The French film Beats Per Minute ( 120 battements par minute), directed by Robin Campillo, was a good look at a non-New York ACT UP.  It reminded me a lot of ACT UP Boston and San Francisco and conveyed the sense of urgency, improvisation, and found community I remember. It took time to get into the arguments about tactics and the ethics and effectiveness of insider strategies that various documentaries have also explored.

Another book about organizing and community that I spent a lot of time thinking about after reading it was Sarah Schulman's latest nonfiction book Conflict Is Not Abuse.  She builds on her prior nonfiction writing and draws on her experience in a range of social movements to discuss effective and destructive strategies for ending abusive behavior without relying on police and the legal and penal systems. It's not the first discussion of these issues, but she draws on her unique points of insight and personal experience.

I read that after a very different discussion of recent social movement praxis and ethics, Jonathan Smuckers' Hegemony How-To: A Handbook for Radicals.
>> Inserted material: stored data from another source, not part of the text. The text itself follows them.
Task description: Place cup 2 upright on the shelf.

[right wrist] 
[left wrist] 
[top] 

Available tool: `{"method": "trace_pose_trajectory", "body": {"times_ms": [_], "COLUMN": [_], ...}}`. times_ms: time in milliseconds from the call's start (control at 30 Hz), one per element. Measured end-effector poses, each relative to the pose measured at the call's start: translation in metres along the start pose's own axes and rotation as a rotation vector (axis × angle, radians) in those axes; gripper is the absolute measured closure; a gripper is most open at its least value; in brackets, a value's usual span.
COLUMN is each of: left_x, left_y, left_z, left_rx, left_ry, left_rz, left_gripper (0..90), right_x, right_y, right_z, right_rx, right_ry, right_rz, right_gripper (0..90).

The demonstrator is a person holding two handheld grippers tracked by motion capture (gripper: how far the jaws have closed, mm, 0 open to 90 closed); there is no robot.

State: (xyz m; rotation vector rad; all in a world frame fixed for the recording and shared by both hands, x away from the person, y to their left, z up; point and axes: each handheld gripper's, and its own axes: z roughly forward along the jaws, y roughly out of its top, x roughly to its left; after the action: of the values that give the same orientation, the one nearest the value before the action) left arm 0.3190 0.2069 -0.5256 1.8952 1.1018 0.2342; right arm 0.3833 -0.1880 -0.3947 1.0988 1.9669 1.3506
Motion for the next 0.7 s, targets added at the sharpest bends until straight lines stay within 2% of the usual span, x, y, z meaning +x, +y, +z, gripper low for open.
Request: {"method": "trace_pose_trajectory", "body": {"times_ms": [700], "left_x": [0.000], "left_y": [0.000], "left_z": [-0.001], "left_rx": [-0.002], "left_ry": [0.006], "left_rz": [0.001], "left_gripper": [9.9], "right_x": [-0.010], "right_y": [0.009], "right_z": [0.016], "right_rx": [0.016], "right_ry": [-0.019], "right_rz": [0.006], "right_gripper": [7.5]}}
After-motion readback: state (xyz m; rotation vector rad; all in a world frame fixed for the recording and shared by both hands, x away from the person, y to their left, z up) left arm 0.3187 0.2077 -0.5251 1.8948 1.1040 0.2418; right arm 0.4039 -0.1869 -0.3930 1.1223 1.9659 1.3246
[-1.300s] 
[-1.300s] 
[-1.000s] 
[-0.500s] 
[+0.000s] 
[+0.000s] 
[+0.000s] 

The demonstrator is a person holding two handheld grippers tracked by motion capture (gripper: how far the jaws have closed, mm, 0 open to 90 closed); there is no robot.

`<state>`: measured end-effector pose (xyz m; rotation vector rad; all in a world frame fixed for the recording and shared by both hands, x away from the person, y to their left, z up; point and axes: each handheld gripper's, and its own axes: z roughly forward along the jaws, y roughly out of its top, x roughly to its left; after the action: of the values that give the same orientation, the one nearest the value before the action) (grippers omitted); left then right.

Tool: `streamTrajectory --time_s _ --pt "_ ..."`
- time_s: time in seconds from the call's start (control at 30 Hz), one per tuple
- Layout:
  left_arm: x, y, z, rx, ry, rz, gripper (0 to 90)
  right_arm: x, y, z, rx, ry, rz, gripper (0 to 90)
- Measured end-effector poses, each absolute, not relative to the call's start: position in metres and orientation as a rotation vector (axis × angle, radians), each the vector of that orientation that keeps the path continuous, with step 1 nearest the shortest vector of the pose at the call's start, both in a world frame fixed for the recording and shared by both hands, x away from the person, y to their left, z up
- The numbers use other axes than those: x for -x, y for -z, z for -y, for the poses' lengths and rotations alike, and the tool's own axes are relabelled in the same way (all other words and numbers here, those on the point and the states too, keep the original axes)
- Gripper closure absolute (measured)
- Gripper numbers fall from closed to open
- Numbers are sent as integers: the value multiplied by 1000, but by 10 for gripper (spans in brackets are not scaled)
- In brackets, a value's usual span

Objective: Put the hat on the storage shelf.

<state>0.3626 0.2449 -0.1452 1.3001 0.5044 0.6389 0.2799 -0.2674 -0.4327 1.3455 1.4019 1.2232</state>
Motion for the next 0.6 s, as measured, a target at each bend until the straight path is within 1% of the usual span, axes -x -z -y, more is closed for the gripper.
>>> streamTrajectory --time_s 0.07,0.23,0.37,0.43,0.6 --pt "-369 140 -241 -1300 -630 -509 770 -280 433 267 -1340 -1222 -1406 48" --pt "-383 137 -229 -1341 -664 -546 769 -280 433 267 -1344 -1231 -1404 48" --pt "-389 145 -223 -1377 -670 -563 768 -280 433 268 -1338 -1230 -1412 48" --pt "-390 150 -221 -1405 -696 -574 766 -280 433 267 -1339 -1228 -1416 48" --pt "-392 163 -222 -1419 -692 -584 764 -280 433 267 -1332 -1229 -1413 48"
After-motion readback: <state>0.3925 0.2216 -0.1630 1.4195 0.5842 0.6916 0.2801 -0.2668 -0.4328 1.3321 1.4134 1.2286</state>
Neither of these books said things that were news to me, after years in the same and similar groups and observing what has worked and backfired for others. But I liked how they were both rigorous and forthright in examining mistakes and detrimental assumptions the groups they were in had made.

I picked up Juliet Takes a Breath by Gabby Rivera (Riverdale Ave Books) because of the cover art by Kristy Road and the catchy blurb. It turned out to be a fun and thoughtful story about a young woman from the Bronx going to Portland, OR, for a summer internship with a new-agey white woman who inspired her with a body positive manifesto.  She wrestles with the contradictions in various mentors' personal political theories and the differences in their actions, forging her own way and pursuing a sweet, sexy romance.

Carmen Maria Machado's collection, Her Body and Other Parties is the kind of short story collection you want to hate because everyone says it is a must-read to the point it seems overhyped, but then you read it and can't avoid doing the same thing.

Murder on the Red River by Marcie Rendon, a local author, is a Minnesota mystery in a familiar vein but explores the protagonist's experiences in the foster care system and the legacy of Minnesota's removal of native children from their parents.

Lucy Jane Bledsoe's latest novel, A Thin Bright Line, fictionalizes and extrapolates from what she learned about her aunt, who died in a fire. The protagonist lucks into a job working for a visionary scientist who is extracting the first-ever polar ice cores and explores various lesbian communities of the Cold War era.

Finally, I appreciated the detailed history of how various public lands and national parks came to be found in the 2005 memoir of Mike McCloskey, In the Thick of It: My Life in the Sierra Club.  As a young lawyer, he became the first field organizer of the Sierra Club, in the days before the Club became a direct mail behemoth. It was a timely read, as much of this legacy is under threat of dismantling, road building, toxic resource extraction, and other destructive uses. I also learned some new inside dirt on my uncle's longstanding environmental movement gripes and antipathies.  

As my uncle would say, the challenge is to Think Like a Mountain. But also, to win when necessary.  Here's to 2018.

Carrie Devall writes from Minneapolis, MN, where it rains a lot thanks to global warming.